Action item:
Below are the entries. Transcribe exactly the lines from the one with "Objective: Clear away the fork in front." through the one with "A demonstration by", ends included, and leave out all others.

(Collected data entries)
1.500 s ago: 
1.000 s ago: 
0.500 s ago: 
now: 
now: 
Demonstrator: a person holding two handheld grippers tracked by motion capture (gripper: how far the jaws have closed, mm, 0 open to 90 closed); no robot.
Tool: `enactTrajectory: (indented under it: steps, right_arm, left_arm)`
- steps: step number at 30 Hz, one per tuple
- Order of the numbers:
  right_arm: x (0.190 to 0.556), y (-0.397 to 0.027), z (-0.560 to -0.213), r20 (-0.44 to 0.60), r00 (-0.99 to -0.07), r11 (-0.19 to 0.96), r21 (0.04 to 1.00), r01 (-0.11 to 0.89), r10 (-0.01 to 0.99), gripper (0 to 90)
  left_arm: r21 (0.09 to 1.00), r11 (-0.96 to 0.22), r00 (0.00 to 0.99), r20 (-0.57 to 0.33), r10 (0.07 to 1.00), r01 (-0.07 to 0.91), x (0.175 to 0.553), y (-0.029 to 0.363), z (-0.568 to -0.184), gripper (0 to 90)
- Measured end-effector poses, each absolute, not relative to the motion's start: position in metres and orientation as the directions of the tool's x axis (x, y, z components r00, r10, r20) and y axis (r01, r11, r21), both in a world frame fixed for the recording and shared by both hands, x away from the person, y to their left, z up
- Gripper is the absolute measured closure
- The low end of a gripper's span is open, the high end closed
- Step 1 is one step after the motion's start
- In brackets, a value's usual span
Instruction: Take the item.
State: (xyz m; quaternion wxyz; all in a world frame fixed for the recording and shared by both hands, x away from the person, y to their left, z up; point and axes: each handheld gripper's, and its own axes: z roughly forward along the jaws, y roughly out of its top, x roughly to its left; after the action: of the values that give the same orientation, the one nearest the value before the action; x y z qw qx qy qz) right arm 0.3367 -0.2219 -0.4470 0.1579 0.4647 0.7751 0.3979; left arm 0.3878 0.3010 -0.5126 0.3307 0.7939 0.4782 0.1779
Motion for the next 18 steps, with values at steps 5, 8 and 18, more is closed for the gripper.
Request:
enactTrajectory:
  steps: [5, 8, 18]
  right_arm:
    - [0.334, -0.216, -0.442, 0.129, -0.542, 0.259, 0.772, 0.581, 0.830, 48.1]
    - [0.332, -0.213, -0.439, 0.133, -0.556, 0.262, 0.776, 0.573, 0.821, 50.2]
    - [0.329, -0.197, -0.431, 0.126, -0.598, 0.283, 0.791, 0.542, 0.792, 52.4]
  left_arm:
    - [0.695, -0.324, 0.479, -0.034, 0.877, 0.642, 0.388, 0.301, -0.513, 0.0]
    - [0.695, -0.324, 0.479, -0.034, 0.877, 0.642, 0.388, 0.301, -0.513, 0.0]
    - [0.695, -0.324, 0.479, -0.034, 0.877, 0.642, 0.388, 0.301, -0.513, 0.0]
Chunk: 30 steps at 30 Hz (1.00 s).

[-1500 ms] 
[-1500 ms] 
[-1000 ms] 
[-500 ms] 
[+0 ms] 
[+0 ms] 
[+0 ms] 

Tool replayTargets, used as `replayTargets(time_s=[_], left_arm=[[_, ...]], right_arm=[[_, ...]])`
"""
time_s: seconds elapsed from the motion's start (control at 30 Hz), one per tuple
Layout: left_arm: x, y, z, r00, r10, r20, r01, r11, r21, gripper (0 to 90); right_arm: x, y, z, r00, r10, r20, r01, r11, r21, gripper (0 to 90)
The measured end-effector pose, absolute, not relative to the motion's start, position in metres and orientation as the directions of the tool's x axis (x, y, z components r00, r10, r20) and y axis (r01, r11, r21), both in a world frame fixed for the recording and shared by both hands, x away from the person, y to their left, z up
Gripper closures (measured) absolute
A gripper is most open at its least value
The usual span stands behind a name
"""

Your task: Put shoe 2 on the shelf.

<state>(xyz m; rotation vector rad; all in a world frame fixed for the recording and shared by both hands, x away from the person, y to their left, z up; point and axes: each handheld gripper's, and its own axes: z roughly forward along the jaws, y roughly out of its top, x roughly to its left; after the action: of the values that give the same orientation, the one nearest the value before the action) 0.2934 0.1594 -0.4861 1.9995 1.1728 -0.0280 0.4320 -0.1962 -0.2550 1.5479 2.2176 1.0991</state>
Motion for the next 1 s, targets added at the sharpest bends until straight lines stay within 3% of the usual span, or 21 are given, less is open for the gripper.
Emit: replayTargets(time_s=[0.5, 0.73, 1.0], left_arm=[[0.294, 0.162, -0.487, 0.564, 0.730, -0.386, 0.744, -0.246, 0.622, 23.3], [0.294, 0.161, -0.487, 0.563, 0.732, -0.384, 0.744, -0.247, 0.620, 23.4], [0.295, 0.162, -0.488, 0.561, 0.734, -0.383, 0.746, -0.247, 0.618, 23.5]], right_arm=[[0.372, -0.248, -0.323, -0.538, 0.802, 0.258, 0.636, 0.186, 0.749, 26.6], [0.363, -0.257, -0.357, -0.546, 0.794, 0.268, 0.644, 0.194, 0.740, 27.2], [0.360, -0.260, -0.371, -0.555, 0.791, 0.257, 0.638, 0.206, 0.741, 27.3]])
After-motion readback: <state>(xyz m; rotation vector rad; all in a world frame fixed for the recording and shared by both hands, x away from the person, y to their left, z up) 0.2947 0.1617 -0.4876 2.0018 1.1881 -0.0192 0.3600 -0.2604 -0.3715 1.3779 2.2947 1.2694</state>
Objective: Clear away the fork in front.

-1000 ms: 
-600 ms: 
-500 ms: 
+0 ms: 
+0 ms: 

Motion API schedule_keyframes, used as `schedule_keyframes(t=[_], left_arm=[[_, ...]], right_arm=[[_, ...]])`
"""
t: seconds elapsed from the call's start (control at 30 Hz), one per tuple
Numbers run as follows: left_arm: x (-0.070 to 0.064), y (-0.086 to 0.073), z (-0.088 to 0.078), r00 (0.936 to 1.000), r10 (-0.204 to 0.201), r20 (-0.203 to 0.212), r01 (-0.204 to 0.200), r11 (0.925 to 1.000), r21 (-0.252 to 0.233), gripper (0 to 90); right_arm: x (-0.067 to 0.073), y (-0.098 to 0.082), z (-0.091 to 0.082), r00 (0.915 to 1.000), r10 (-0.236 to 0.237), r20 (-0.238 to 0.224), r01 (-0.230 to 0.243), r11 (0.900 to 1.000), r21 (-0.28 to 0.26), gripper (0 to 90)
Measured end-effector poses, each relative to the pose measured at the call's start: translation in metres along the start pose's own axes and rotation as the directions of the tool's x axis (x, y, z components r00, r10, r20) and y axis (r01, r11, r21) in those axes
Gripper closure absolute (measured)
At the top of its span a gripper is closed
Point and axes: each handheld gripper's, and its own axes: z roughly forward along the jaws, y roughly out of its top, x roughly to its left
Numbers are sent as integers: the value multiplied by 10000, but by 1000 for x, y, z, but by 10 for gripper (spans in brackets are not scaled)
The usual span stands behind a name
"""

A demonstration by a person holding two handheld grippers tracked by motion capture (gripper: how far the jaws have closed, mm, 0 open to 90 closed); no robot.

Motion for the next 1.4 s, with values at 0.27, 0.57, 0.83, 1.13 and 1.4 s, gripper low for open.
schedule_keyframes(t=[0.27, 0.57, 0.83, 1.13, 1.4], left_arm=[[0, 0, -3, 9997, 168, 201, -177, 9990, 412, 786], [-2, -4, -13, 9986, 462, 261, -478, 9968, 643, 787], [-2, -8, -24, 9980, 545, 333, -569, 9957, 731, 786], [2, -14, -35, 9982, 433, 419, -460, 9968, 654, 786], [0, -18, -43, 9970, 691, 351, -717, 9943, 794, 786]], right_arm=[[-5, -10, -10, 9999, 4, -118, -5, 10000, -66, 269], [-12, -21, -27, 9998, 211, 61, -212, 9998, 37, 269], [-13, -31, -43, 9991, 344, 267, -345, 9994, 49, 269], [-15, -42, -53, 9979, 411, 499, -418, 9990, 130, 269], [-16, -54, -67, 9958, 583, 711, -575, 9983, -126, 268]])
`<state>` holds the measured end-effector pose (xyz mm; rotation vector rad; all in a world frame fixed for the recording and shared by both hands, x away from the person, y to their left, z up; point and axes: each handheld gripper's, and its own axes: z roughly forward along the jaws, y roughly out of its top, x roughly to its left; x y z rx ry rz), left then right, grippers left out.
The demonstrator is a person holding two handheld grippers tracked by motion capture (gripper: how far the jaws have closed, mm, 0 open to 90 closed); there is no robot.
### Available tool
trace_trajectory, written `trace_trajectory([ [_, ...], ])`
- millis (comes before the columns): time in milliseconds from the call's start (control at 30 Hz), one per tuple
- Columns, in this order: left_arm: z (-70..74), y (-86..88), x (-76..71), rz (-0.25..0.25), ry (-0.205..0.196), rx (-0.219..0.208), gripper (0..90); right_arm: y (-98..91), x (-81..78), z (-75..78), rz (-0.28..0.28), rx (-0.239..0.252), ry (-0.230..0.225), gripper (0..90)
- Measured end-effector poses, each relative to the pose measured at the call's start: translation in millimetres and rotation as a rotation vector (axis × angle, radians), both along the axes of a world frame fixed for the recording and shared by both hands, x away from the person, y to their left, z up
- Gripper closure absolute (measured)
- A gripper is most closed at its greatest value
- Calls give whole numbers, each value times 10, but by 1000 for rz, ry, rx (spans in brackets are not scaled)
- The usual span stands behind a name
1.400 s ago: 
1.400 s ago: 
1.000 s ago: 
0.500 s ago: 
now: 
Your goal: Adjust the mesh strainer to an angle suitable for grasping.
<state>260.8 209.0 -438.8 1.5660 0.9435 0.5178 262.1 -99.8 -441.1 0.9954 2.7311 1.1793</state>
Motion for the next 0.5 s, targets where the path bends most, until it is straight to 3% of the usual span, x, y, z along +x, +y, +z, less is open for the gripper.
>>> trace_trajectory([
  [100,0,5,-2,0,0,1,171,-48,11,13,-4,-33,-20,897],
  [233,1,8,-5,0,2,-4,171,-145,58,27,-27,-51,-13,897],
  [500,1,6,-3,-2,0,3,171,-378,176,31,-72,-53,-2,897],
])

Answer below:
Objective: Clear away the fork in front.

-1000 ms: 
-600 ms: 
-500 ms: 
+0 ms: 
+0 ms: 

Motion API schedule_keyframes, used as `schedule_keyframes(t=[_], left_arm=[[_, ...]], right_arm=[[_, ...]])`
"""
t: seconds elapsed from the call's start (control at 30 Hz), one per tuple
Numbers run as follows: left_arm: x (-0.070 to 0.064), y (-0.086 to 0.073), z (-0.088 to 0.078), r00 (0.936 to 1.000), r10 (-0.204 to 0.201), r20 (-0.203 to 0.212), r01 (-0.204 to 0.200), r11 (0.925 to 1.000), r21 (-0.252 to 0.233), gripper (0 to 90); right_arm: x (-0.067 to 0.073), y (-0.098 to 0.082), z (-0.091 to 0.082), r00 (0.915 to 1.000), r10 (-0.236 to 0.237), r20 (-0.238 to 0.224), r01 (-0.230 to 0.243), r11 (0.900 to 1.000), r21 (-0.28 to 0.26), gripper (0 to 90)
Measured end-effector poses, each relative to the pose measured at the call's start: translation in metres along the start pose's own axes and rotation as the directions of the tool's x axis (x, y, z components r00, r10, r20) and y axis (r01, r11, r21) in those axes
Gripper closure absolute (measured)
At the top of its span a gripper is closed
Point and axes: each handheld gripper's, and its own axes: z roughly forward along the jaws, y roughly out of its top, x roughly to its left
Numbers are sent as integers: the value multiplied by 10000, but by 1000 for x, y, z, but by 10 for gripper (spans in brackets are not scaled)
The usual span stands behind a name
"""

A demonstration by a person holding two handheld grippers tracked by motion capture (gripper: how far the jaws have closed, mm, 0 open to 90 closed); no robot.

No more work is needed on this answer.